THE TASK:
Using the records below, find how many lines hold the word "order" and reply with only that number.

THE DATA:
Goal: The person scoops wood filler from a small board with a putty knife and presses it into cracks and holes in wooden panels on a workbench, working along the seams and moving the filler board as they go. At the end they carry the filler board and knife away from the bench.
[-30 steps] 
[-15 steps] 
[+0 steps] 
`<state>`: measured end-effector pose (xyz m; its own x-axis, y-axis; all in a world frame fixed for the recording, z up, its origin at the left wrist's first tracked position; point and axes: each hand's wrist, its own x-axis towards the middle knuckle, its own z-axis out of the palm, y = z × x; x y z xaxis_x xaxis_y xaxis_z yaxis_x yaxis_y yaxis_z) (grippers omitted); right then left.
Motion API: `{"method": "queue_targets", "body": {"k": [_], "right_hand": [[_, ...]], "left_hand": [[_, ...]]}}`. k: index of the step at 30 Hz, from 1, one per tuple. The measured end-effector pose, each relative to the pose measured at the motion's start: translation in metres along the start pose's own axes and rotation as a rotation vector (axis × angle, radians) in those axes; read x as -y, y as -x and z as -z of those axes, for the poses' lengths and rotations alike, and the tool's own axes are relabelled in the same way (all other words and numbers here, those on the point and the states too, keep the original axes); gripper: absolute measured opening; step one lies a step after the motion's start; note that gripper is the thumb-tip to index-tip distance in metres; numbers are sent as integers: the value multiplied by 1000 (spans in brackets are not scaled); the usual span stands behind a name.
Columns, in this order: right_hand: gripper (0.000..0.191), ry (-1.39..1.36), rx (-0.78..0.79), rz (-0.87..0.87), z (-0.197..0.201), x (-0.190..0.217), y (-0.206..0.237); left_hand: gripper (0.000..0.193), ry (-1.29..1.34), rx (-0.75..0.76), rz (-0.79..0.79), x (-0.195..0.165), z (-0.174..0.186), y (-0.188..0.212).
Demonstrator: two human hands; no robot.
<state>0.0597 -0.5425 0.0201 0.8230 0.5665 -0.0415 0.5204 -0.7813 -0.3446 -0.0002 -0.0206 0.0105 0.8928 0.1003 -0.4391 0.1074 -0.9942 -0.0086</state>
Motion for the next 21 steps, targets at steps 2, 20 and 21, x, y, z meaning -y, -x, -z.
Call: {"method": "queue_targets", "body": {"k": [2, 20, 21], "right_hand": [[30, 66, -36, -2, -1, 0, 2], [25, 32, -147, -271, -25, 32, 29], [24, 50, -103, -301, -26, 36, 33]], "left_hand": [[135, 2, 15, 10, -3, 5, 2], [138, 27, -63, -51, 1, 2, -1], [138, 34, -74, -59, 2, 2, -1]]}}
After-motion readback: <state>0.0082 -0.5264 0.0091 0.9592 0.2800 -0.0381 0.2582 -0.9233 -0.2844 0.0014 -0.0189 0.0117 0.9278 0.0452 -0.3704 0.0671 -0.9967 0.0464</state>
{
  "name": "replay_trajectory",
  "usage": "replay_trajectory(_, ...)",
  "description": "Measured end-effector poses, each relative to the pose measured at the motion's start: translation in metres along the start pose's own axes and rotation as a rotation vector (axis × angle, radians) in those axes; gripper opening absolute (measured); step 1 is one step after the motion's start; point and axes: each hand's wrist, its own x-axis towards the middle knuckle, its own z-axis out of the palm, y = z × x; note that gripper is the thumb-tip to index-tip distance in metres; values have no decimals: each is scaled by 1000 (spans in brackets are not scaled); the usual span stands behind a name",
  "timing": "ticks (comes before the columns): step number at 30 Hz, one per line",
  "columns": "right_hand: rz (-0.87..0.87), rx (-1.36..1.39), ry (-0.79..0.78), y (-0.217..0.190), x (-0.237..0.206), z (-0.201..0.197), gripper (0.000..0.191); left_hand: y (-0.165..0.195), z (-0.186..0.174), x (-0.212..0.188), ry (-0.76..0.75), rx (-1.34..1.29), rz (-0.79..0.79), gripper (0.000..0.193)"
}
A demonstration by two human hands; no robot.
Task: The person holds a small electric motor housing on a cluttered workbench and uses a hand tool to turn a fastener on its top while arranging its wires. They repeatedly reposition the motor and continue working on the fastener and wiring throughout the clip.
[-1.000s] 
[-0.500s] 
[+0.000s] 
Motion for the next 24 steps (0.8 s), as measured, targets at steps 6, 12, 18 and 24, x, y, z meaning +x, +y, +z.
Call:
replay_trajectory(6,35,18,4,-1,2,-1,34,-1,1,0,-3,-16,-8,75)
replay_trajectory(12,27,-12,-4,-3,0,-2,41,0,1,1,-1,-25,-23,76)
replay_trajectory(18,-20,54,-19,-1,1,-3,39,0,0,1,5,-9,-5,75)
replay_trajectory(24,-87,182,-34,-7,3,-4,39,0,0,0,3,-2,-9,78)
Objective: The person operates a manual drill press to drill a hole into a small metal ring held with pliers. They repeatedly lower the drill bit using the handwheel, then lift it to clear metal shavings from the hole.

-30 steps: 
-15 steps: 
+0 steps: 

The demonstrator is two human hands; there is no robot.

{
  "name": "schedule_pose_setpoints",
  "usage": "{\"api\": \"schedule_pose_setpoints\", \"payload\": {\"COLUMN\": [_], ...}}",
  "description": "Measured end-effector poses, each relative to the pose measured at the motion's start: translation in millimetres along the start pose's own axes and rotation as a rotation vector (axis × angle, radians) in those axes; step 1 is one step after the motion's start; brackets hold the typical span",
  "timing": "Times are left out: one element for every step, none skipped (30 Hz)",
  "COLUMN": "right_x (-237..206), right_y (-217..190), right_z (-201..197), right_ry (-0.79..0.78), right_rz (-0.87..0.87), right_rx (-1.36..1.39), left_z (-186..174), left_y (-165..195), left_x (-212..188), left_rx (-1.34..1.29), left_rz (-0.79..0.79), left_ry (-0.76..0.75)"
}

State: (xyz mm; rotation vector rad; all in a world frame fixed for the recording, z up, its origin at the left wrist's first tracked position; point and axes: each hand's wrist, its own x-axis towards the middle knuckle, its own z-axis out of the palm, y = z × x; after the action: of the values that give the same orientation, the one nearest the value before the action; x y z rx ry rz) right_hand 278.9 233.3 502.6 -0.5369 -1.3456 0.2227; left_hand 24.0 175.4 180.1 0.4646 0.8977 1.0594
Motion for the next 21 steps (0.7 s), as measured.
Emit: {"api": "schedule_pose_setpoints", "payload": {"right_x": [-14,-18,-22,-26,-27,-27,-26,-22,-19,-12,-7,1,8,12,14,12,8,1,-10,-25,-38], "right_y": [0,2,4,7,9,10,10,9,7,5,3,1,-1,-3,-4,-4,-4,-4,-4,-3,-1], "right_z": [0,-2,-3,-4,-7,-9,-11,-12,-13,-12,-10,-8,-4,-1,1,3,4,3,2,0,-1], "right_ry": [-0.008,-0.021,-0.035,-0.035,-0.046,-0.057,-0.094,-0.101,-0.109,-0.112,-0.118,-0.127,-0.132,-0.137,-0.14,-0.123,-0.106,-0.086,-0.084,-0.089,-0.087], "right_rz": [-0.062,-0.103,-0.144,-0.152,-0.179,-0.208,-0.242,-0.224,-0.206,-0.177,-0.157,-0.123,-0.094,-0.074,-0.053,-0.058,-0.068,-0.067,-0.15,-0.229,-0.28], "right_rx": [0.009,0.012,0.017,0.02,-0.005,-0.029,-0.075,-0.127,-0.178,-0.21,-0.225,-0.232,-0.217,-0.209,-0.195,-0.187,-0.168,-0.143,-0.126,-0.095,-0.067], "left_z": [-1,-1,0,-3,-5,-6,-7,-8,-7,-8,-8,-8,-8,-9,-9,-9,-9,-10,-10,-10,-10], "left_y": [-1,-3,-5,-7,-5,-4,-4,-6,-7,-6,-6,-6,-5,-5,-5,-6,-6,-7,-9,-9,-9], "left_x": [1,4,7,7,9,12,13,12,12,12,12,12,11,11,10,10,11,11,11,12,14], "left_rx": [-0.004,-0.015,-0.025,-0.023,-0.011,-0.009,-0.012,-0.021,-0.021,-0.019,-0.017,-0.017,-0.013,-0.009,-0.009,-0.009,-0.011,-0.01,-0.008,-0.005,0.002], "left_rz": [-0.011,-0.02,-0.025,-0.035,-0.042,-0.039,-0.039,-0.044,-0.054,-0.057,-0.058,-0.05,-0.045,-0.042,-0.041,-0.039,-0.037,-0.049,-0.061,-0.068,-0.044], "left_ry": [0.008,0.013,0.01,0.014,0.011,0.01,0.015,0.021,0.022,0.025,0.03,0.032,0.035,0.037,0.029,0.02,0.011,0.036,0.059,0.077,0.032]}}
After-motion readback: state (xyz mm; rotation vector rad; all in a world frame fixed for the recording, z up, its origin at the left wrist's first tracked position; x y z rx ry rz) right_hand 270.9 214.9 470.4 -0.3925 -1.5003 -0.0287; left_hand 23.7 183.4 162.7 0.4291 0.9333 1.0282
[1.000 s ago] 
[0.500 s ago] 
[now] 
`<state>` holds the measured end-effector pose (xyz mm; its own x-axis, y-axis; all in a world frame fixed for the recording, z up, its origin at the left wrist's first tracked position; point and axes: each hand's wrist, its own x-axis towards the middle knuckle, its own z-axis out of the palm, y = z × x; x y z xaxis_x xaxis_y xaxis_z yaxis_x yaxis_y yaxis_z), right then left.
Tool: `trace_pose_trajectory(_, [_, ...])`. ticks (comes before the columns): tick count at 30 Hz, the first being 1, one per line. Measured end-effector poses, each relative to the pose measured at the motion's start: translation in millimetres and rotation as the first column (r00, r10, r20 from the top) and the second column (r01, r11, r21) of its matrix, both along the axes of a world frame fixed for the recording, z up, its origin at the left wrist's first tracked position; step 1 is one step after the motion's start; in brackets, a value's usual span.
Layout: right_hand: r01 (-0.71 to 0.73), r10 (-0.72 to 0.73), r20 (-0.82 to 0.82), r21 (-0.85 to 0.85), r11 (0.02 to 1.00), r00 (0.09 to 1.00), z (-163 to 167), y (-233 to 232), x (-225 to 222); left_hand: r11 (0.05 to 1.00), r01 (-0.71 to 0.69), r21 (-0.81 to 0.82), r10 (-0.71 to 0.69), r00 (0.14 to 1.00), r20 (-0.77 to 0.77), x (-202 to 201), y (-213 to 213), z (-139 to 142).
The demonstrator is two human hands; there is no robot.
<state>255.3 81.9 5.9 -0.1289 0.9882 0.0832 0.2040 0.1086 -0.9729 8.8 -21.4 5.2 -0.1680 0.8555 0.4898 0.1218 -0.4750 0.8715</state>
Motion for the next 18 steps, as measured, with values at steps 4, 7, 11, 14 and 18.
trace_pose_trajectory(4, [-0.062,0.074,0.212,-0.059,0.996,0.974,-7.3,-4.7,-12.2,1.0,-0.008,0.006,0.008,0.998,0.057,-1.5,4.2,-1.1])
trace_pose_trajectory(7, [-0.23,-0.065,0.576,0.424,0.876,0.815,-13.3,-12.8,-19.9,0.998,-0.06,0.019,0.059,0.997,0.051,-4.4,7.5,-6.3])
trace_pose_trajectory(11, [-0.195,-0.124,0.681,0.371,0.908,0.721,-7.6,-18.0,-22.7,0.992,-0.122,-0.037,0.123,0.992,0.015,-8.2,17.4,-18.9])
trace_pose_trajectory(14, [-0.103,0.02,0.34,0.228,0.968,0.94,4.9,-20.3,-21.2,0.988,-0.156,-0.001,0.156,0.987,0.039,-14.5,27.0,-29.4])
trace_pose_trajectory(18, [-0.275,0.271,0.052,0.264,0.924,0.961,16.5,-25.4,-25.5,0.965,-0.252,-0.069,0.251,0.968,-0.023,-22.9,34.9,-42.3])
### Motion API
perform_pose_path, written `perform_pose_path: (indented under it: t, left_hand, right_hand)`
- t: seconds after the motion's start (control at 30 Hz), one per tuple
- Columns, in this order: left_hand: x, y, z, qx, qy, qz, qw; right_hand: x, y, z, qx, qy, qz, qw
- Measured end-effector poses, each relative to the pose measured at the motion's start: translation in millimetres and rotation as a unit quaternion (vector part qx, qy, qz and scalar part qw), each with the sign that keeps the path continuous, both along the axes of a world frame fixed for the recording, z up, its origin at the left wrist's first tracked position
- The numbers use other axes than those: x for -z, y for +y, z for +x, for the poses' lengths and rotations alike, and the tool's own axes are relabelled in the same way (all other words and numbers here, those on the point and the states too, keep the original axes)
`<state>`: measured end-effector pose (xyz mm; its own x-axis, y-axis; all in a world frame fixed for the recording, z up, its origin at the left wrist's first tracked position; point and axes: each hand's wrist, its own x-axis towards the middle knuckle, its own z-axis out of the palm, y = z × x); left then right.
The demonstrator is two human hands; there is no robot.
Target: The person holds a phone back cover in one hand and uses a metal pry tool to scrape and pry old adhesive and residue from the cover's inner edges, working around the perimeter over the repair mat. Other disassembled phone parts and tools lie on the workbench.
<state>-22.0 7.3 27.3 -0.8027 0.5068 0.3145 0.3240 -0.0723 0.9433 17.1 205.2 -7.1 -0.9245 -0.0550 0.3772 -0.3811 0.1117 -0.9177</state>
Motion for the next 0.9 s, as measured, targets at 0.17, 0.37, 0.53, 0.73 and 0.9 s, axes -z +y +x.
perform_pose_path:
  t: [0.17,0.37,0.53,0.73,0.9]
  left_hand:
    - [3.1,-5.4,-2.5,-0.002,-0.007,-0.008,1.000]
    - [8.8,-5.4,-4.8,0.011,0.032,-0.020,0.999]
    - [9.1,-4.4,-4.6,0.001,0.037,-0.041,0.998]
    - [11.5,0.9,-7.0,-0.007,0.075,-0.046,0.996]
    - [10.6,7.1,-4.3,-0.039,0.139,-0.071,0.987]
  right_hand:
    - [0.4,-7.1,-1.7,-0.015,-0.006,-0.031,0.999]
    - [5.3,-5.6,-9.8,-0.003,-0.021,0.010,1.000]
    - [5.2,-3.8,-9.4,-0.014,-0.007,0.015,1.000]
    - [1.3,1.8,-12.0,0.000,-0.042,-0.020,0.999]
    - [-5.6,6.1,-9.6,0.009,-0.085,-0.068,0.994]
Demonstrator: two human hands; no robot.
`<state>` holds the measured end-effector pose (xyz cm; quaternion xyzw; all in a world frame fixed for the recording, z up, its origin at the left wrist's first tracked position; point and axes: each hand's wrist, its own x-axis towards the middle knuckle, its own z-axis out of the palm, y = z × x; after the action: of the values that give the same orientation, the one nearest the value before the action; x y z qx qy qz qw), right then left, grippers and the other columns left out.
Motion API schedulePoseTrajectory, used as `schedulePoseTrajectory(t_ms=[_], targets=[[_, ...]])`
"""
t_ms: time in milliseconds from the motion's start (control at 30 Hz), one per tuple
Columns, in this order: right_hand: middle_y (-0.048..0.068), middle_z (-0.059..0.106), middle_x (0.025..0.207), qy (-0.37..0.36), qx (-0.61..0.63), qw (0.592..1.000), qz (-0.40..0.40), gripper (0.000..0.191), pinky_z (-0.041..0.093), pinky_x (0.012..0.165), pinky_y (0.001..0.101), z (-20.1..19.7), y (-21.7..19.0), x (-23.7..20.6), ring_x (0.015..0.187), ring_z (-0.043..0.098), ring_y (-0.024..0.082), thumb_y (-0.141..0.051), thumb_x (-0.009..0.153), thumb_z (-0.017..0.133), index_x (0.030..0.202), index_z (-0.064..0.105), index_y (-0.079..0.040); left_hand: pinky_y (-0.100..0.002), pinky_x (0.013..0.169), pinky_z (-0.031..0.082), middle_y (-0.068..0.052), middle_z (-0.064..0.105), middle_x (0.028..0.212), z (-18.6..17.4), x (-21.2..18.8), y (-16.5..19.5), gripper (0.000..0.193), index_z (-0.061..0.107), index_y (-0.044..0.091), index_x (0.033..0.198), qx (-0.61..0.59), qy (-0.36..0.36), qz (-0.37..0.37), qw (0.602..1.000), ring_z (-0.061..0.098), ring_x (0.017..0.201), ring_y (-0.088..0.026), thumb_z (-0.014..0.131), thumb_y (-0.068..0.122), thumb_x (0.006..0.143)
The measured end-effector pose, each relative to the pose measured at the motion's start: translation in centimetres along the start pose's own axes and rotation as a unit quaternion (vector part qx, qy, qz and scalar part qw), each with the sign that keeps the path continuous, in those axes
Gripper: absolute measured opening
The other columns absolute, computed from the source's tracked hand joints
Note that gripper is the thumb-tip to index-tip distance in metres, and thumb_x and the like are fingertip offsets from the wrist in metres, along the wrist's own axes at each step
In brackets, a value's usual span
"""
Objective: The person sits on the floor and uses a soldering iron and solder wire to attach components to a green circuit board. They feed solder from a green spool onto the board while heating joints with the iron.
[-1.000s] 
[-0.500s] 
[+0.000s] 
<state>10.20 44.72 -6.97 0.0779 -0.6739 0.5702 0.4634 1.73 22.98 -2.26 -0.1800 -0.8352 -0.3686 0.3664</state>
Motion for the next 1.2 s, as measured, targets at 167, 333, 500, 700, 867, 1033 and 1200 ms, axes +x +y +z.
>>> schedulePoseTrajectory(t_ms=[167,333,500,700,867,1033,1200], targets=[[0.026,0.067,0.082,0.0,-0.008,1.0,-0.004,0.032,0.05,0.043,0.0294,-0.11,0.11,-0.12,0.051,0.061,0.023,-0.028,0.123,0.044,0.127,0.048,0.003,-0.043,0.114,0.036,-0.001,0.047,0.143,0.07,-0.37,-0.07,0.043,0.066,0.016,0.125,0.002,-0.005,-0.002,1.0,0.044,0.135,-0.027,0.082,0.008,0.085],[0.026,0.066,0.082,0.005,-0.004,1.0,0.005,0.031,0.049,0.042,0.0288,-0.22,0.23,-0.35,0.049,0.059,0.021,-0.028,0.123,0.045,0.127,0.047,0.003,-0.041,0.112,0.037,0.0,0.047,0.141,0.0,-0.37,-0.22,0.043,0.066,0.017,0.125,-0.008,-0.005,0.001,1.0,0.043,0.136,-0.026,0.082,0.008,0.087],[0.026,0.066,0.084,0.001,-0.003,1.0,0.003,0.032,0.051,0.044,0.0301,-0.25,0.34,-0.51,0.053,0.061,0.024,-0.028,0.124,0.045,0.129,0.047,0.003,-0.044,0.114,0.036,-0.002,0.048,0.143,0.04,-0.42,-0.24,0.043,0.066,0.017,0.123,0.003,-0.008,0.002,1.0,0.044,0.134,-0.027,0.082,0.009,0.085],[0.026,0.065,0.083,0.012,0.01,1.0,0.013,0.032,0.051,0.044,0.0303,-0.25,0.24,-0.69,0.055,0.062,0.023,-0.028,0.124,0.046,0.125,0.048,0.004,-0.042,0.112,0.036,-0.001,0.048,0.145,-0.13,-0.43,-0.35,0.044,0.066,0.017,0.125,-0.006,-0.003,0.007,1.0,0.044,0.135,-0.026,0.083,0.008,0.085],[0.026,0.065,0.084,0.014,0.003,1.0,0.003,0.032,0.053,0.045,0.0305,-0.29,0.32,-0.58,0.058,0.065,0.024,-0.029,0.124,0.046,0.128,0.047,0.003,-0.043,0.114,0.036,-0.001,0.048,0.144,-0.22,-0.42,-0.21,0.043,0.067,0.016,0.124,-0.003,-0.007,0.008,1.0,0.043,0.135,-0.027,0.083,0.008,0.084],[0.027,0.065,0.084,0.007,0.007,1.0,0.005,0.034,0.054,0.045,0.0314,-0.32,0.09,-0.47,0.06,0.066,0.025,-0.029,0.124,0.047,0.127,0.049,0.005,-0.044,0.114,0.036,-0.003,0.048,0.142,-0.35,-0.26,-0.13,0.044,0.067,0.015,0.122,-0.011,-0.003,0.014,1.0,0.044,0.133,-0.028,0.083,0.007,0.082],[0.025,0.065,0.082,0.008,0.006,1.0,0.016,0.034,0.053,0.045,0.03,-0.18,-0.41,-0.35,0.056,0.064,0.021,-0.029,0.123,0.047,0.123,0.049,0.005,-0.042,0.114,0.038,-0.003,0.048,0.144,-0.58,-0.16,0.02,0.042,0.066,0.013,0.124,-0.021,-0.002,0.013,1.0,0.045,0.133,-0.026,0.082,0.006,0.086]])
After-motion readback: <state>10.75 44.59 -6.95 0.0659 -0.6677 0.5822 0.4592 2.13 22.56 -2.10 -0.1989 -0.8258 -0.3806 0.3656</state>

RESPONSE BOX:
3